PowerPoint presentation is available here.

ABSTRACT

Wetland Restoration projects often provide less than desirable results.  The reasons for this are many and varied.  However, the opportunity for success is greatly increased by following basic planning procedures.  In all cases, planning requires an inventory of the hydrologic and landscape inputs to the project.  Also required is a clear set of objectives that takes these inputs into account.  Planning includes the efforts needed for public participation, permitting, design of restoration elements, construction contracting and management, and post implementation monitoring, maintenance and management.  Restoration projects vary widely between landscapes.  They also vary widely by objectives that include ecosystem restoration, non-point source pollution treatment, waterfowl habitat, flood attenuation, etc.  However, all wetlands rest on a soil substrate, and have a water budget that includes dominant water sources.  All also support unique plant communities that interact with soil, water, and watershed inputs to provide wetland functions.  Project planning provides the inventory, analysis, and objective setting needed to implement projects that make use of these parameters. 

BIOS

Richard A. Weber is a Wetland Hydraulic Engineer with the USDA Natural Resources Conservation Service (NRCS), Wetland Team, CNTSC in Fort Worth, Texas from 2006 to present. In this role, Rich has provided national leadership on wetland hydrology, including:  Support for Wetland Restoration Program, Wetland Protection Policy, and E.O. 11990 Wetland Assessments.  He leads a national training cadre for Wetland Restoration and Enhancement and Hydrology Tools for Wetland Determination courses.  From 2005-2006, Rich was Design Engineer at the NRCS Nebraska State Office  where he had design and A&E Contracting responsibilities for PL-566, WRP, and EQIP programs. From 1999-2005, he was a Field Engineer at the NRCS in the Scottsbluff, NE Field Office where he had design, construction, and contracting responsibilities for the Wetland Reserve Program, EQIP Irrigation and Animal Waste Management, and CTA conservation practices. From 1997-1999, Rich was an Agricultural Engineer at the NRCS in Chehalis, WA where he had design, construction, and contracting responsibilities for Conservation District funded Stream Restoration and Fish Passage projects, and EQIP program Animal Waste Projects. And from 1986-1997, he was a Watershed Project Engineer at the NRCS in Horton, KS  where he performed  Construction Contract Administration for PL-566 Watershed Protection and Flood Prevention projects.
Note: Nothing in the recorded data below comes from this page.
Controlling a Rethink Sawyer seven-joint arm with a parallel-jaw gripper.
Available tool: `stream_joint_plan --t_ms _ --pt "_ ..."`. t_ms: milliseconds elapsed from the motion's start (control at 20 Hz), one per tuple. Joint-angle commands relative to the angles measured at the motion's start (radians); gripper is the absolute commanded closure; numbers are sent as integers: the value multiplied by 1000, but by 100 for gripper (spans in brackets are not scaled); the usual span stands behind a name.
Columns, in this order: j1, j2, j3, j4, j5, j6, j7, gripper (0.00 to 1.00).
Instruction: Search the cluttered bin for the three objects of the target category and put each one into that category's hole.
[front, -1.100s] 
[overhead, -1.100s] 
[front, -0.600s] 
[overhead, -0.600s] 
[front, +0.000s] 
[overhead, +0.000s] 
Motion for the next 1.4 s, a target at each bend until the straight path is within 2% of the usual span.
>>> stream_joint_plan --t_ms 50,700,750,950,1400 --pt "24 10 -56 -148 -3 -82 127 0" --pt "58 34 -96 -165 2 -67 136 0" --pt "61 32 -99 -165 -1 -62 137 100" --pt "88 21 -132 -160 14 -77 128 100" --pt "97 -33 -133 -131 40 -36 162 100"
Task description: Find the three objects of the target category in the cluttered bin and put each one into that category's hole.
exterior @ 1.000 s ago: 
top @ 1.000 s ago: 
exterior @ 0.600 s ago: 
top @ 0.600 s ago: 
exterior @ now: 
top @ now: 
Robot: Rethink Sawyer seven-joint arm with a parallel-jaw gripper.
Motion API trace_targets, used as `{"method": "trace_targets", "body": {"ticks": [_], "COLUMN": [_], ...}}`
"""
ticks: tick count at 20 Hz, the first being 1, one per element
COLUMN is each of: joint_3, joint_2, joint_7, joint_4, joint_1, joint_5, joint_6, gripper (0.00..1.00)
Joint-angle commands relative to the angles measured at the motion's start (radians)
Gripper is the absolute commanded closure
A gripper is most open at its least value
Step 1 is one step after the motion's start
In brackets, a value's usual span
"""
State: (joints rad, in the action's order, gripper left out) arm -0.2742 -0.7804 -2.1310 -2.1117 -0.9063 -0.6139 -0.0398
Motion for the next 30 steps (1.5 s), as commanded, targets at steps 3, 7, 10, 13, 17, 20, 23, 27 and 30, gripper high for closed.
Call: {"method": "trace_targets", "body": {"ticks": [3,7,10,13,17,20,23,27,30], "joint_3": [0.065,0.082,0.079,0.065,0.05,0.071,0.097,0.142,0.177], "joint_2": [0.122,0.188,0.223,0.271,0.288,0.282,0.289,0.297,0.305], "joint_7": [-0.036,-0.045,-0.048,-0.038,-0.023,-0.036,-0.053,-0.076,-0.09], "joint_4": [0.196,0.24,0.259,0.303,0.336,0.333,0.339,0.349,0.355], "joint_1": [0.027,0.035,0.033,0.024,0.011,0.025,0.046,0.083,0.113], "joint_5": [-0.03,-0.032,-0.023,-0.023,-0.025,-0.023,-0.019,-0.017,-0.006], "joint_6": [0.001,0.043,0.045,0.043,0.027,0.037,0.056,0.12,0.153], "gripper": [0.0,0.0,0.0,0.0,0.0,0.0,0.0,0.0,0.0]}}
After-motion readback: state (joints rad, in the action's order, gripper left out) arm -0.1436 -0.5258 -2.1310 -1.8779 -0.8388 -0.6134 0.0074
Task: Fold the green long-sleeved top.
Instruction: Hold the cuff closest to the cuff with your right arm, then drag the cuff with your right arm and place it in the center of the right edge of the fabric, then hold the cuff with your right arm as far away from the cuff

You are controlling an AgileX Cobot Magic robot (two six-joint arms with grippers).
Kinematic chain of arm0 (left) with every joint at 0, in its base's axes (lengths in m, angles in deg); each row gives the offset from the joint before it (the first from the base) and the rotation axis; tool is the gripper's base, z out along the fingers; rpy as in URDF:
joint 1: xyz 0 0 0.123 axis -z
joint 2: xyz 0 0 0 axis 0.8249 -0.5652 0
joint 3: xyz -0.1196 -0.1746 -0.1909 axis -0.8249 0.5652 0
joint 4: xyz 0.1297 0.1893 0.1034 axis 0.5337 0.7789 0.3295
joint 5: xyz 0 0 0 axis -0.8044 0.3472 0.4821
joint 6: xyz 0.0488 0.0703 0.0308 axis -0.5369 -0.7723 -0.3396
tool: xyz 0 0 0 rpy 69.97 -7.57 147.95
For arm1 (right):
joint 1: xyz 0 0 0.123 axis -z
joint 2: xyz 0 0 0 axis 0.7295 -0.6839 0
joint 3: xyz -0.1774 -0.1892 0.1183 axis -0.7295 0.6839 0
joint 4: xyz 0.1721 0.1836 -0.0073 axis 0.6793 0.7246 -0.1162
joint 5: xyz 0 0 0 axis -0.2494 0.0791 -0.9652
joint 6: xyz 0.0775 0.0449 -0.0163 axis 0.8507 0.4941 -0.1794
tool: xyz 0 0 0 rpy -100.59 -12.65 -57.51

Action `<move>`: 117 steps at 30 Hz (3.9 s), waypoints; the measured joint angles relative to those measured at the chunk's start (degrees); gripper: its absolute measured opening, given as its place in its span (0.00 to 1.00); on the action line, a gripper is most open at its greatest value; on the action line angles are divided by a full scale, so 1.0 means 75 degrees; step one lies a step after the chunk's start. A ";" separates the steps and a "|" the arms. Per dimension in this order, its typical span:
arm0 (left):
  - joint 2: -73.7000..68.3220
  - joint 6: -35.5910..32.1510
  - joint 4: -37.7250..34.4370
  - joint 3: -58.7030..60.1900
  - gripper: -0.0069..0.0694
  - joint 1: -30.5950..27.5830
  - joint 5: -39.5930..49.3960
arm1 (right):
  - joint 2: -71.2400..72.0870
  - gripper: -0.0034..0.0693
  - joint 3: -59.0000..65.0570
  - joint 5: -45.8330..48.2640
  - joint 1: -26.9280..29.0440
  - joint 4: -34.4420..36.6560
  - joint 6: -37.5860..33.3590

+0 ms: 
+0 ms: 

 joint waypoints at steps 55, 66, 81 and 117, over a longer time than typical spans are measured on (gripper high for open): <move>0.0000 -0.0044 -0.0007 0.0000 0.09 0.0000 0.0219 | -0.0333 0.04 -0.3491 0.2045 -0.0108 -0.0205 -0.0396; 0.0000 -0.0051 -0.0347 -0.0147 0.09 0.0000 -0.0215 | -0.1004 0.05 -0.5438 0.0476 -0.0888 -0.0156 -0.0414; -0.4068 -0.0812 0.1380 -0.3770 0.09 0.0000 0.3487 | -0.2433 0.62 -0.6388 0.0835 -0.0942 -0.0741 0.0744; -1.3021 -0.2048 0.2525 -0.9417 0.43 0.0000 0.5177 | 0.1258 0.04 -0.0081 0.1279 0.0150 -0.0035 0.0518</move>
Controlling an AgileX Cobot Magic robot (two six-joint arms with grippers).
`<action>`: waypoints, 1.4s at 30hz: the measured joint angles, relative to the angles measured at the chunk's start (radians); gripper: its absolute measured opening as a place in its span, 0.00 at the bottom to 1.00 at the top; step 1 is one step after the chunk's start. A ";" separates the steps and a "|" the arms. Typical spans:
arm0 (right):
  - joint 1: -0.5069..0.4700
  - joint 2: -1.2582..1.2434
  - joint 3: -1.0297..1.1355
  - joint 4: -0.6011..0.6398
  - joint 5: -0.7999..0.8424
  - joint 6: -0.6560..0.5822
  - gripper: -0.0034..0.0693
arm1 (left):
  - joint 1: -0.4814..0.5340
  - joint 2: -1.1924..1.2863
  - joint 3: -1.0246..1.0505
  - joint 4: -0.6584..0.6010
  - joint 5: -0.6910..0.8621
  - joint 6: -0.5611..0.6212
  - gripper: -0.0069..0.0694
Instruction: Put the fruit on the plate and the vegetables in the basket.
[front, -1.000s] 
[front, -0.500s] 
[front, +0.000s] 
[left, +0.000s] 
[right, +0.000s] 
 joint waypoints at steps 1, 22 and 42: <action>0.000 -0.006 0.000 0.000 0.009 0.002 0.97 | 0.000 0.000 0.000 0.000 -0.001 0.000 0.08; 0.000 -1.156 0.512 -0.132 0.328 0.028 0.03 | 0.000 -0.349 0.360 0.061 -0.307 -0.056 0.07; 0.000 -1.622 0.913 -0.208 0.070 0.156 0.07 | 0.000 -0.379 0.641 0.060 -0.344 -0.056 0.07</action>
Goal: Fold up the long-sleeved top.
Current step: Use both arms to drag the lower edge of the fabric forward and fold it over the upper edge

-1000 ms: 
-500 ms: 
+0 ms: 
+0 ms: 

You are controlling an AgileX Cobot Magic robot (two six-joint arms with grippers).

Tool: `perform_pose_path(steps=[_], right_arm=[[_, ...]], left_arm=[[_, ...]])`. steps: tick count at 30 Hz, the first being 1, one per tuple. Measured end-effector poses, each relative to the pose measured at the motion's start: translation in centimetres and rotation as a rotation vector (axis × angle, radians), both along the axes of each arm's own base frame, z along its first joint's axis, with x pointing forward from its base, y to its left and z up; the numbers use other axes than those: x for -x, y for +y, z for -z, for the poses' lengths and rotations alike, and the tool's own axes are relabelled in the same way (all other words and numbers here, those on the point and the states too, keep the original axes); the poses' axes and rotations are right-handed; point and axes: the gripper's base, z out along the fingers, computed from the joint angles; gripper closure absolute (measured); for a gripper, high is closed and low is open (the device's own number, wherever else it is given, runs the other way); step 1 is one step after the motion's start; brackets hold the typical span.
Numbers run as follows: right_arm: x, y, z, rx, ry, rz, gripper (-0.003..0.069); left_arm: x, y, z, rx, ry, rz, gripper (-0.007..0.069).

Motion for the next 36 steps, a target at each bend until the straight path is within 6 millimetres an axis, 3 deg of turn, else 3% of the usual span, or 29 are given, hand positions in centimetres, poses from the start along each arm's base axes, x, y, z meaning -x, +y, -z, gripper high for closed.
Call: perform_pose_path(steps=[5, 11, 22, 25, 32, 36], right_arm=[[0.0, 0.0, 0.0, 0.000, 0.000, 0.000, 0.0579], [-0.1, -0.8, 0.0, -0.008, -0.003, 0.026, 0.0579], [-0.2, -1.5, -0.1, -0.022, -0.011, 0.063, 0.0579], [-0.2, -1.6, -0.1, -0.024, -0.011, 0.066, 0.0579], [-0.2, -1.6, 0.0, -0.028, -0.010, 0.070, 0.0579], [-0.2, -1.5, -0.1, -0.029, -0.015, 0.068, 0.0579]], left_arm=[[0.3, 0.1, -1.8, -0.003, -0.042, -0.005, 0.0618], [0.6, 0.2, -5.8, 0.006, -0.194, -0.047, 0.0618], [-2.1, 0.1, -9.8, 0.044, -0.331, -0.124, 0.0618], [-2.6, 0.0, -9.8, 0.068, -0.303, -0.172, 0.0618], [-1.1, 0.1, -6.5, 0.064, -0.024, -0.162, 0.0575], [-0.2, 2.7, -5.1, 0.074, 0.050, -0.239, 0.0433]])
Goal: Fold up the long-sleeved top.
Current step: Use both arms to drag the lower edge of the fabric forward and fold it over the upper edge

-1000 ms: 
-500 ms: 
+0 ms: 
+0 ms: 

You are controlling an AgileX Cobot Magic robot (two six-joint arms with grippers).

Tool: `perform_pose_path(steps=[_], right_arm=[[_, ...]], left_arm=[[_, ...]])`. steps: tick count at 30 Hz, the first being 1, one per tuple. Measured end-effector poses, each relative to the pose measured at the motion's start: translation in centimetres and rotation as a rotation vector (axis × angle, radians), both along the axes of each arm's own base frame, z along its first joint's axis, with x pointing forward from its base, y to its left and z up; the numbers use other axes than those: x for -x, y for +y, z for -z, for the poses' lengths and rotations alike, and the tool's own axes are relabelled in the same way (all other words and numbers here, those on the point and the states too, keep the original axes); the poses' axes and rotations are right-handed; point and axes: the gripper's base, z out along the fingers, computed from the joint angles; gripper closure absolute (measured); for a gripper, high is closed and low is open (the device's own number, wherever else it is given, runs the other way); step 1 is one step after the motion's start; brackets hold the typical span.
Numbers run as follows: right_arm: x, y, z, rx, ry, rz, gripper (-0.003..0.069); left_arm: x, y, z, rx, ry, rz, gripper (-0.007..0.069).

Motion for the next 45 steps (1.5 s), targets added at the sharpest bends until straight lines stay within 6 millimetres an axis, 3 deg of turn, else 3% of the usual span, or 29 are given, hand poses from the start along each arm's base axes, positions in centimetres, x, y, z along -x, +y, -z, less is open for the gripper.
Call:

Tom Harcarik is an environmental planner with Ohio EPA’s Division of Environmental and Financial Assistance where he reviews water and wastewater infrastructure projects seeking financing under the State Revolving Fund (SRF) programs.  Tom evaluates environmental impacts, including floodplains, threatened and endangered species, historic properties, and streams and wetlands, under the NEPA-like State Environmental Review Process. He also evaluates stream and wetland restoration and protection projects seeking funding through Ohio EPA’s Water Resource Restoration Sponsor Program.  Tom also assists the Ohio Power Siting Board by evaluating impacts to aquatic resources resulting from proposed power plants, transmission lines, and wind power projects. 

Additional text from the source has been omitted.